Military Thought
- Editor: Sergey Rodikov
- Categories: Scientific military journal Awarded the Order of the Red Star
- Frequency: Monthly
- Format: 96 lanes
- Publisher: Red Star
- Total circulation: 1580 (2018)
- Founder: Ministry of Defense of the Soviet Union Ministry of Defense of the Russian Federation
- Founded: 1918 "Military Science and Revolution": 1921–1922; "Military Thought and Revolution": 1922–1924; "War and Revolution": 1925–1936; "Military Thought": 1937–present;
- Country: Soviet Union Russia
- Based in: Postal, Khoroshevskoe Highway, Building No. 86, Building No. 1, Moscow, 123007
- Language: Russian
- Website: http://vm.milportal.ru
- ISSN: 0236-2058

= Military Thought =

Military Thought is a military-theoretical journal of the Ministry of Defense of the Soviet Union and the Ministry of Defense of the Russian Federation.

==History of the magazine==
In 1858, at the suggestion of Dmitry Milyutin, a professor at the Imperial Military Academy, a magazine was founded under the title "Military Collection". The content of the journal was devoted to the study of problems of military policy, military art and other aspects of military affairs.

After the October Revolution, on June 1, 1918, a journal with similar content began to be published in the Soviet republic under the title "Military Affairs". In the period until 1937, the magazine repeatedly changed its name to "Military Science and Revolution" (1921–1922), "Military Thought and Revolution" (1922–1924) and "War and Revolution" (1925–1936). On January 1, 1937, the name "Military Thought" was fixed and is still preserved.

In the period 1941–1959, the Military History Journal was included in the Military Thought magazine.

In 1975, by the Decree of the Presidium of the Supreme Soviet of the Soviet Union for the contribution to the information support of the development of domestic military science, the construction and use of the Armed Forces, the Military Thought magazine was awarded the Order of the Red Star.

Since July 1, 1994, it is published once every two months.

Since 1989, the magazine has been open for subscription to the general reader.

At the moment, the publication is monthly.

==Audience and content of the magazine==
From the first days of its creation, the magazine was intended for generals, admirals and officers of the Armed Forces of the Soviet Union, and now the Armed Forces of the Russian Federation.

At the present stage, the journal reveals the following questions:
- The development of the military doctrine of the Russian Federation, the concept of its security and defense, taking into account the changing military-political situation;
- Tasks of military construction of the state, training of the armed forces, problems of scientific and technological progress in military affairs;
- Analysis of the processes taking place in the armed forces.

The journal serves the following tasks:
- Promoting the development of military science, improving the military knowledge of regular military personnel;
- Promoting the implementation of scientific recommendations and best practices in the work of commanders, chiefs and staffs;
- Analysis and generalization of the development of strategy, operational art, tactics during the war and armed conflicts;
- Propaganda of the results of military scientific research;
- Coverage of the achievements of military thought in other countries.

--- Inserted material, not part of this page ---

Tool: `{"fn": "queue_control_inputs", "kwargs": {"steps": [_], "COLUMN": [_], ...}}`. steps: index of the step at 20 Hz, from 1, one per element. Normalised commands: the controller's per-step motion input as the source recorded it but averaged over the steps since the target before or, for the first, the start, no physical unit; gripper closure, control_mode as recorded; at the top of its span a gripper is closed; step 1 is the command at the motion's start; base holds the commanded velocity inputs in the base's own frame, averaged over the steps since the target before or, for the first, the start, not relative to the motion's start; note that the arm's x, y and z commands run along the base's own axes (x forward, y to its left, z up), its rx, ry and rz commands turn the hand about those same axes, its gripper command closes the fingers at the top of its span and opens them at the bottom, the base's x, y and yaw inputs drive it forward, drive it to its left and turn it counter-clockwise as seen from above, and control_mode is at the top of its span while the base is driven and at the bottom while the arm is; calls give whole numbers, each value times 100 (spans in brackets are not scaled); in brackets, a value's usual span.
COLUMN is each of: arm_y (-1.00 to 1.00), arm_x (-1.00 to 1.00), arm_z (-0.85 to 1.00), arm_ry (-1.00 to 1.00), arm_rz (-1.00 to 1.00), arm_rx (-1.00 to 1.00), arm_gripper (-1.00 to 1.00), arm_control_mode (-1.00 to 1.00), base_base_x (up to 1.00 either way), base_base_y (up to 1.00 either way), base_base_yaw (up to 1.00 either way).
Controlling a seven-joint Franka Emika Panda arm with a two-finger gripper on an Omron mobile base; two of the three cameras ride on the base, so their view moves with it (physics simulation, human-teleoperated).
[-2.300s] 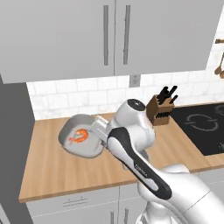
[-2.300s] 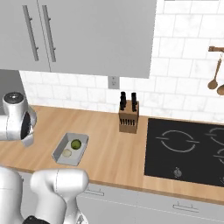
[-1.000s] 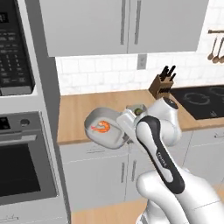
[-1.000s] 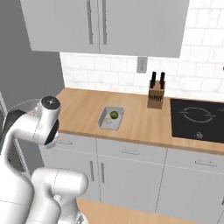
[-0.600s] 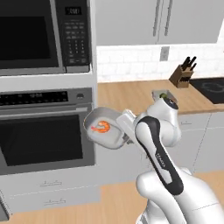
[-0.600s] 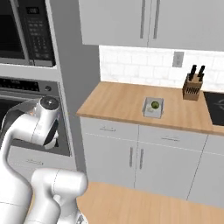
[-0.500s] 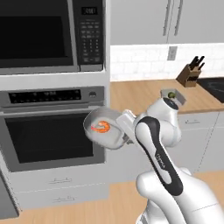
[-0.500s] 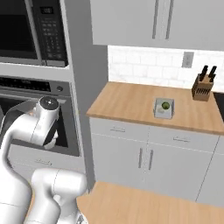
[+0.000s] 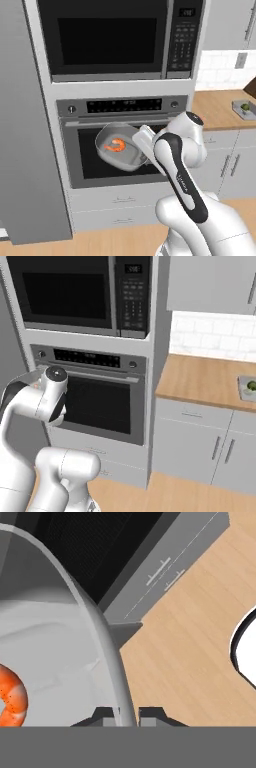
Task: Take the meat container that has the shrimp and place it on the second highest rack of the freezer. Then take the vegetable container that has the garlic and lime and place it on the highest rack of the freezer.
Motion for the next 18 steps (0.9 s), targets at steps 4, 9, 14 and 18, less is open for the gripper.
{"fn": "queue_control_inputs", "kwargs": {"steps": [4, 9, 14, 18], "arm_y": [0, 0, 0, 0], "arm_x": [0, 0, 0, 0], "arm_z": [0, 0, 0, 0], "arm_ry": [0, 0, 0, 0], "arm_rz": [0, 0, 0, 0], "arm_rx": [0, 0, 0, 0], "arm_gripper": [100, 100, 100, 100], "arm_control_mode": [100, 100, 100, 100], "base_base_x": [-17, -8, 0, 0], "base_base_y": [100, 100, 100, 97], "base_base_yaw": [5, 1, 0, 0]}}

The journal also highlights the theory of construction and training of foreign armies and their development trends.

The authors of articles in the journal were and are the leading members of the Ministry of Defense of the Russian Federation, the General Staff, military districts, groups of forces and fleets, generals, admirals and officers of the armed forces and combat arms, scientists from military academies and research institutions.

==Evaluation of the magazine==
During the years of the Cold War, the intelligence of Western countries attached great importance to the content of the issues of Military Thought. A large number of issues of the magazine were transferred by Oleg Penkovsky to agents of the Central Intelligence Agency in the 1960s. According to Western military analysts, the content of Military Thought magazine was the key to understanding the strategy of the Soviet Union and the Warsaw Pact countries. Through the magazine, Western intelligence inquired about the development of Soviet military science, military reforms in the Soviet Union, Soviet tactics of modern combat and the strategy of warfare.

In view of the value of the information contained in the magazine, beginning in 1962, by order of the deputy director of the Central Intelligence Directorate Richard Helms, the study of the issues of Military Thought was declared secret and the circle of officials was limited to access to its translation.

The privacy stamp for translations of some publications from the magazine was removed in 2012.

At the present stage, the Defense Intelligence Agency of the United States Department of Defense, in reports on the state of the Armed Forces of the Russian Federation, also refers to publications in Military Thought.